# Your objective
Retype, exactly and only, each line from the one containing "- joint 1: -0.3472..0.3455" to the end of the records below.

# Data to examine
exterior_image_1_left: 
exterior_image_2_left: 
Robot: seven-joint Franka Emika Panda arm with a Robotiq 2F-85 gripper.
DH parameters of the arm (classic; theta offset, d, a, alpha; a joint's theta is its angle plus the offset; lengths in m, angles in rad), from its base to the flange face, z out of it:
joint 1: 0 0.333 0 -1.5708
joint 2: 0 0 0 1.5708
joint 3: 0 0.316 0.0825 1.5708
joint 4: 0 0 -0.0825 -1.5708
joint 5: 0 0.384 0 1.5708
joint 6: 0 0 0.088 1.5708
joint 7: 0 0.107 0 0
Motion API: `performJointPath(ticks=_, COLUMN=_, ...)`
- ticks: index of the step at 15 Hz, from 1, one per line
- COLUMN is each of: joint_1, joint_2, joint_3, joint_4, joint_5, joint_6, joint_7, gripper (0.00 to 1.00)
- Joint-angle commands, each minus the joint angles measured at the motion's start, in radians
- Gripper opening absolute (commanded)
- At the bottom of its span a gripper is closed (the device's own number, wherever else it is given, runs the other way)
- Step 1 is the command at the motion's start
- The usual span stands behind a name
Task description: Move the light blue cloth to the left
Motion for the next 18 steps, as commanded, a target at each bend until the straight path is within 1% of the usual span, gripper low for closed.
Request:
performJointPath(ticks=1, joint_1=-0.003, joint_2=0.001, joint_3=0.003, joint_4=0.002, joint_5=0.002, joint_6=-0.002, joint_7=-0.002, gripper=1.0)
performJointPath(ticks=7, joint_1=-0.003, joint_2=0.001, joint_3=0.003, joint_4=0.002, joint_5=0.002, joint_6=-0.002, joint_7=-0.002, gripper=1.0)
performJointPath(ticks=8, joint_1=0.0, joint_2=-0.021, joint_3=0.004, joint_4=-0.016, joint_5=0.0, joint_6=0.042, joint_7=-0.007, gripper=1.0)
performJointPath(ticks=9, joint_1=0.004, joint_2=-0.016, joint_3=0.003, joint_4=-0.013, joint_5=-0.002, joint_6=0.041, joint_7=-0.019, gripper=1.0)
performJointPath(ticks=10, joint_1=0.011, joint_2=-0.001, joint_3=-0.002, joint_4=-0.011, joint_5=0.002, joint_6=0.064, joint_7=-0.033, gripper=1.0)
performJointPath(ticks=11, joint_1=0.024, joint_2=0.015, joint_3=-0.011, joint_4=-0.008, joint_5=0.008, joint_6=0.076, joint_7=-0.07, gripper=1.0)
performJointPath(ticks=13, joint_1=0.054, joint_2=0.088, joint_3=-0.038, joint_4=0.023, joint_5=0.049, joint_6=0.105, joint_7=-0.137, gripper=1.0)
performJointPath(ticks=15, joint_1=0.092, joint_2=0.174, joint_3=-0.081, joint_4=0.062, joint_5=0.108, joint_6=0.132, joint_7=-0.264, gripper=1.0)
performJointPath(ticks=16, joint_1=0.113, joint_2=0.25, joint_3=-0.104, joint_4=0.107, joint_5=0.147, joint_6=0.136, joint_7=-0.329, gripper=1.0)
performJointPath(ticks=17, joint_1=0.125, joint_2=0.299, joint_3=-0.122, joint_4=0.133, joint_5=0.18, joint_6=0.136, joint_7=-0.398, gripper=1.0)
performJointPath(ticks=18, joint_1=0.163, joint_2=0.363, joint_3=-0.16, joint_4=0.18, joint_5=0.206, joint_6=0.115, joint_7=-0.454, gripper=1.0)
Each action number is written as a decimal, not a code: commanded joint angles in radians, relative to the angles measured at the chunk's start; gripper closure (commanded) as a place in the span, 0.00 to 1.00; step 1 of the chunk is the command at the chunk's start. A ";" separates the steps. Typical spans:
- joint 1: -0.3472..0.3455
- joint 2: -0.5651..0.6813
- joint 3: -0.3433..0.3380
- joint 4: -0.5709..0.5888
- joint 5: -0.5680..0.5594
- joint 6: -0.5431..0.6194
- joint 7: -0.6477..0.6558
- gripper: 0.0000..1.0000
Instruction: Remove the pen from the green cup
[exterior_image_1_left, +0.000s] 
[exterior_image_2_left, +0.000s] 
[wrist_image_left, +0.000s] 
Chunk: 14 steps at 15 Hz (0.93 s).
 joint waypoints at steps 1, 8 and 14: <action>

# Reply
- joint 1: -0.3472..0.3455
- joint 2: -0.5651..0.6813
- joint 3: -0.3433..0.3380
- joint 4: -0.5709..0.5888
- joint 5: -0.5680..0.5594
- joint 6: -0.5431..0.6194
- joint 7: -0.6477..0.6558
- gripper: 0.0000..1.0000
Instruction: Remove the pen from the green cup
[exterior_image_1_left, +0.000s] 
[exterior_image_2_left, +0.000s] 
[wrist_image_left, +0.000s] 
Chunk: 14 steps at 15 Hz (0.93 s).
 joint waypoints at steps 1, 8 and 14: <action>

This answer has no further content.